One of several progressive neurologic disorder in which a riboflavin transporter gene is implicated. See the human disease model report 'riboflavin transporter deficiency neuronopathy' (FBhh0000799) for information about fly models of this and related diseases.
[updated May 2018 by FlyBase; FBrf0222196]
[BROWN-VIALETTO-VAN LAERE SYNDROME 2; BVVLS2](https://omim.org/entry/614707)
[SOLUTE CARRIER FAMILY 52 (RIBOFLAVIN TRANSPORTER), MEMBER 2; SLC52A2](https://omim.org/entry/607882)

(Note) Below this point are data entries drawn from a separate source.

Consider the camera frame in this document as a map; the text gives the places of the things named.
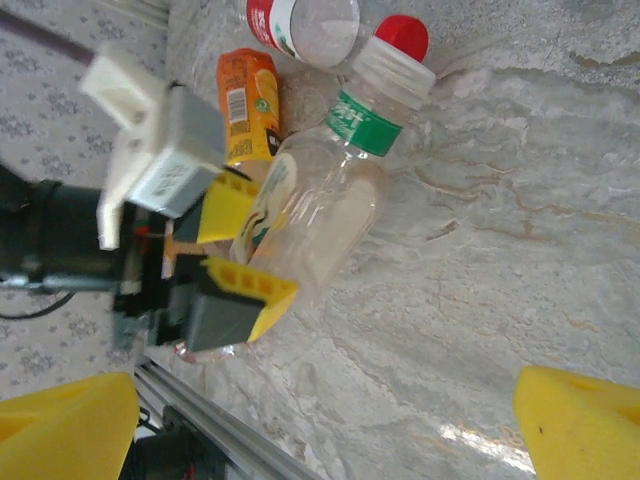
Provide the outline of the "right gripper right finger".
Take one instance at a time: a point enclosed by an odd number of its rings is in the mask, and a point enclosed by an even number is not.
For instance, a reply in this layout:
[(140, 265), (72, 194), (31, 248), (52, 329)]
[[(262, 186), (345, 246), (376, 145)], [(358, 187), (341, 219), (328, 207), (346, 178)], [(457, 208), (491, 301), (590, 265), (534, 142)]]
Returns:
[(639, 477), (637, 388), (528, 366), (513, 410), (539, 479)]

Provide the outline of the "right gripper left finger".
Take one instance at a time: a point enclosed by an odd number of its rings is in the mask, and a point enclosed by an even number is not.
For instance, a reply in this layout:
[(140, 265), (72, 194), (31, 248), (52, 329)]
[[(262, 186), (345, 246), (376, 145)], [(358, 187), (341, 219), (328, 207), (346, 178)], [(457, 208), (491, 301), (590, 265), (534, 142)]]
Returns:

Brown-Vialetto-Van Laere syndrome-2 is an autosomal recessive progressive neurologic disorder characterized by early childhood onset of sensorineural deafness, bulbar dysfunction, and severe diffuse muscle weakness and wasting of the upper and lower limbs and axial muscles, resulting in respiratory insufficiency. [from MIM:614707; 2018.05.02]
Brown-Vialetto-Van Laere syndrome-2 (BVVLS2) is caused by homozygous or compound heterozygous mutation in the SLC52A2 gene. [from MIM:614707; 2018.05.02]
SLC52A2 is a transmembrane protein that mediates cellular uptake of riboflavin. [from MIM:607882; 2018.05.02]